Amnesty International s’est également dite vivement préoccupée par le fait qu’une incursion terrestre dans la bande de Gaza par les forces israéliennes pourrait accroître considérablement le nombre de victimes parmi les civils.

« Les forces israéliennes doivent garder présent à l’esprit qu’il n’y a dans la bande de Gaza aucun endroit sûr où les civils puissent trouver refuge, a ajouté Amnesty International. Elles savent à quel point dans le camp de réfugiés de Jabalia la population est dense et que les habitations précaires, avec des toits en amiante peu solides ne peuvent résister aux effets de frappes. Il est certain que de telles attaques tueront et blesseront des civils. L’armée israélienne ne peut pas procéder à des attaques faisant courir un risque aussi grand aux civils. Elle doit toujours choisir les moyens et les méthodes d’attaques les moins susceptibles de porter atteinte à la population. Nous exhortons toutes les parties à ne pas prendre les civils pour cibles et à ne pas procéder à des attaques aveugles ou disproportionnées qui mettent les civils en danger. »

Exemples :

Le 27 décembre, sept élèves d’une école gérée par les Nations unies ont été tués en-dehors de l’établissement, juste après les cours. Les bombardements israéliens avaient débuté le samedi vers 11h30, c’est à dire à une heure et un jour où il y a beaucoup de monde dans les rues ; ils ont atteint leur intensité maximale juste au moment où les enfants sortent de cours, peu après midi.

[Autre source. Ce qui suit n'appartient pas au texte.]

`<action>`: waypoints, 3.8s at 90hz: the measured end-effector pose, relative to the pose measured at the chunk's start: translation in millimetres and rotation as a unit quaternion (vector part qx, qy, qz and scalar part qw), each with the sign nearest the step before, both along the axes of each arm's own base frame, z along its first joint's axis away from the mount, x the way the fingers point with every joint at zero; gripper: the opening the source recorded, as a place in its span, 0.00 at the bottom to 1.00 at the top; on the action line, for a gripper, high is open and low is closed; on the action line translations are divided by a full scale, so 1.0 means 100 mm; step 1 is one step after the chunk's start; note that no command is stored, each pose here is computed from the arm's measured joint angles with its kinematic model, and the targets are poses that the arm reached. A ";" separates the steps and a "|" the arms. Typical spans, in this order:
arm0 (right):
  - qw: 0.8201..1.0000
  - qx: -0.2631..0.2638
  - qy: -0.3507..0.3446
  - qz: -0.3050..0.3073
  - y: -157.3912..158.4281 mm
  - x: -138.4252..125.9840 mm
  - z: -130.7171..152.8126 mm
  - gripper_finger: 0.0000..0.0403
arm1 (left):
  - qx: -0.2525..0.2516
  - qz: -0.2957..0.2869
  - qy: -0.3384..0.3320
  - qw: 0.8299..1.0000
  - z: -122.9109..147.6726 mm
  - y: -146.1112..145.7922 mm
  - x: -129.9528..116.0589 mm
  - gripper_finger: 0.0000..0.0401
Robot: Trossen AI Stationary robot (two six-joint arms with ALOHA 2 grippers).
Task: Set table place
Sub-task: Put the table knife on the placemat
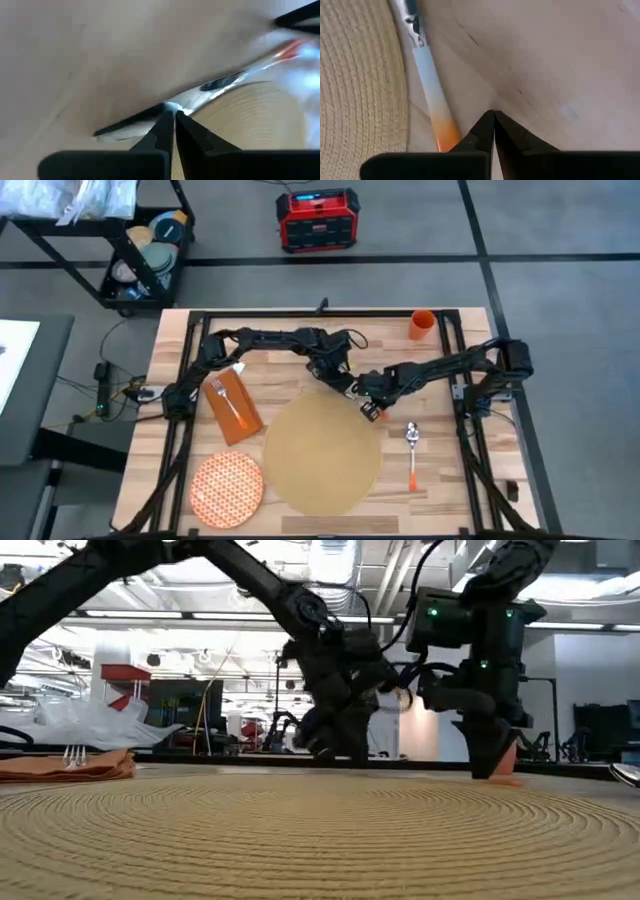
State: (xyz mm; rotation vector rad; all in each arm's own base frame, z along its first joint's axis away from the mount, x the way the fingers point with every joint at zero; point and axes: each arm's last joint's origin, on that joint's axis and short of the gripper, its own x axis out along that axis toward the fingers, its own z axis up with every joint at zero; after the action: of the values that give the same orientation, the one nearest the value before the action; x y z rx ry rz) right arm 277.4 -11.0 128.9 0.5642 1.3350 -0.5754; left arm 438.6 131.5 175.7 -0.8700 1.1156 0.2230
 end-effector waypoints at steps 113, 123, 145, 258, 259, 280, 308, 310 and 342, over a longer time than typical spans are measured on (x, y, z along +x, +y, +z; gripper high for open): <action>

Les sept élèves de l’école de l’Office de secours et de travaux des Nations unies pour les réfugiés de Palestine dans le Proche-Orient (UNRWA) ont été tués alors qu’ils essayaient de rentrer chez eux.

Le 27 décembre, Muhammad al Awadi a terminé un examen et a quitté l’école al Carmel dans le quartier de Rimal, dans le centre-ville de Gaza ; cette école est située près du poste de police d’al Abbas, dans une zone résidentielle ; il était 11h30 et il s’apprêtait à rentrer à l’orphelinat où il vivait avec son frère Ahmed. Il a été mortellement blessé lorsqu’une bombe a été lancée sur le poste de police, au moment même où il sortait de l’école. Reçu à l’unité de soins intensifs de l’hôpital de la ville de Gaza, Muhammad est mort le 30 décembre dans la soirée. Cette attaque totalement inattendue a eu lieu au tout début de la campagne de frappes aériennes.

Le 28 décembre, cinq sœurs de la famille Baalousha, âgées de quatre à dix-sept ans (Jawhir, 4 ans ; Dina, 8 ans ; Samar, 12 ans ; Ikram, 14 ans ; Tahrir, 17 ans), ont été tuées chez elles, dans le camp de réfugiés de Jabalia qui est situé au nord de la ville de Gaza, dans la zone la plus peuplée de la bande de Gaza. Quatre autres enfants d’une même famille ont été blessés lorsque la mosquée située près de chez eux a été bombardée et que leur domicile et plusieurs autres habitations ont été démolis ou touchés.

Dans la nuit du 28 au 29 décembre, trois frères de la famille al Absi, âgés de trois à quatorze ans (Sedqi, 3 ans ; Ahmad, 12 ans ; Muhammad, 14 ans), ont été tués en même temps que leur mère lorsque leur habitation a été touchée par une frappe aérienne dans un camp de réfugiés de Rafah, au sud de Gaza. Plusieurs de leurs proches ont été blessés.

Depuis le début de l’offensive le 27 décembre, plus de 360 Palestiniens ont été tués, parmi lesquels un très grand nombre de civils non armés, dont 70 femmes et enfants. Environ 1 700 Palestiniens ont également été blessés.

Les groupes armés palestiniens de la bande de Gaza, y compris le bras armé du président de l’Autorité palestinienne Mahmoud Abbas, les Brigades des martyrs d’Al Aqsa, ont continué de lancer des roquettes depuis la bande de Gaza vers le sud d’Israël, tuant quatre civils israéliens et en blessant de nombreux autres.